As you print the data below, keep every line exactly as it is and leave the images behind.

INFORMATION SHOWN START

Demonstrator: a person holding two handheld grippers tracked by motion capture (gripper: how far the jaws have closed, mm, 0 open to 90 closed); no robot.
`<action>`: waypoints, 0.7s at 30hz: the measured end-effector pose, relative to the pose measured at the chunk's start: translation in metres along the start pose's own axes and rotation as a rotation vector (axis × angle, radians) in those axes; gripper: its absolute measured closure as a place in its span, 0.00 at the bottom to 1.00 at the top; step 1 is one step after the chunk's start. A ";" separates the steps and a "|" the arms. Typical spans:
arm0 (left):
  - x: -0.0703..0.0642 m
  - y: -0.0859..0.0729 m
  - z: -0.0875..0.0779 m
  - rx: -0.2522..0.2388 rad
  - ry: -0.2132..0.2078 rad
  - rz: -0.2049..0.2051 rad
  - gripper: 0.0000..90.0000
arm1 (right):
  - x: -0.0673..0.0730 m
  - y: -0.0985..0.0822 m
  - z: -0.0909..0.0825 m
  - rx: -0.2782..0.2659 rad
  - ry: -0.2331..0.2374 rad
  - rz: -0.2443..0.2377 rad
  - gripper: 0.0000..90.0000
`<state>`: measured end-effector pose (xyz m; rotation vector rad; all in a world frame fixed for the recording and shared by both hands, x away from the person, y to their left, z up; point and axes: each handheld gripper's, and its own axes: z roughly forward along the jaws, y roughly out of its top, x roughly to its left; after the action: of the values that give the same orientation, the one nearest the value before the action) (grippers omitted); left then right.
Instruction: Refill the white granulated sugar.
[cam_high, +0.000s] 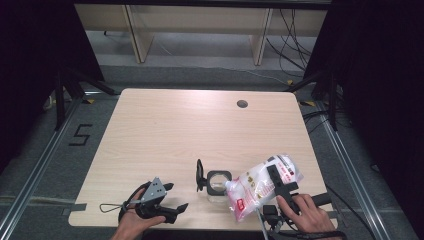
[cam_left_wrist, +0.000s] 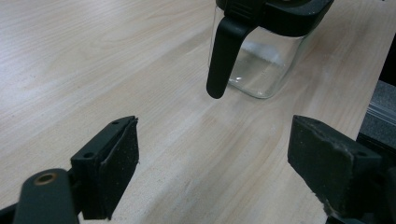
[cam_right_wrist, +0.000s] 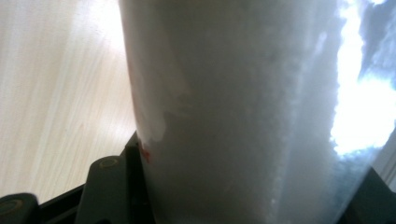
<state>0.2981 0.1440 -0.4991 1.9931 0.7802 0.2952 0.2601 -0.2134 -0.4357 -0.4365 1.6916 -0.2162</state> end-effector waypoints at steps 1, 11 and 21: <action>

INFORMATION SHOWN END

FINISHED TASK:
Demonstrator: a person holding two handheld grippers tracked by motion capture (gripper: how far the jaws have closed, mm, 0 open to 90 closed); no robot.
`<action>`: waypoints, 0.7s at 30hz: the measured end-effector pose, relative to the pose measured at the chunk's start: translation in metres along the start pose's own axes and rotation as a rotation vector (axis × angle, radians) in those axes; gripper: its absolute measured closure as a place in its span, 0.00 at the bottom to 1.00 at the top; step 1 is one step after the chunk's start. A ";" separates the steps and a "|" the arms. Typical spans:
arm0 (left):
  - x: -0.0703..0.0642 m
  - y: -0.0859..0.0729 m
  - z: -0.0875..0.0779 m
  - rx: -0.2522..0.2388 rad
  - ry: -0.2132..0.2078 rad
  - rz: -0.2049..0.2051 rad
  - gripper: 0.0000..90.0000
arm1 (right):
  - x: -0.0673..0.0730 m
  - y: -0.0985..0.0822 m
  - z: -0.0909..0.0825 m
  - rx: -0.2782..0.2659 rad
  - ry: -0.2331..0.2374 rad
  - rz: -0.2443..0.2377 rad
  - gripper: 0.0000..90.0000
`<state>`: measured end-effector pose (xyz m; rotation vector rad; all in a world frame fixed for the recording and shared by both hands, x away from the person, y to their left, z up; point and axes: each handheld gripper's, and its own axes: z roughly forward along the jaws, y roughly out of its top, x roughly to its left; after the action: of the values that give the same orientation, the one nearest the value before the action) (grippers omitted); left then right.
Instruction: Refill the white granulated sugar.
[cam_high, +0.000s] 
[cam_left_wrist, +0.000s] 
[cam_right_wrist, +0.000s] 
<state>0.2981 0.1440 -0.4991 1.9931 0.7802 0.2952 0.2601 -0.2134 -0.4357 -0.4365 1.6916 -0.2162</state> end-effector waypoints at steps 1, 11 and 21: <action>

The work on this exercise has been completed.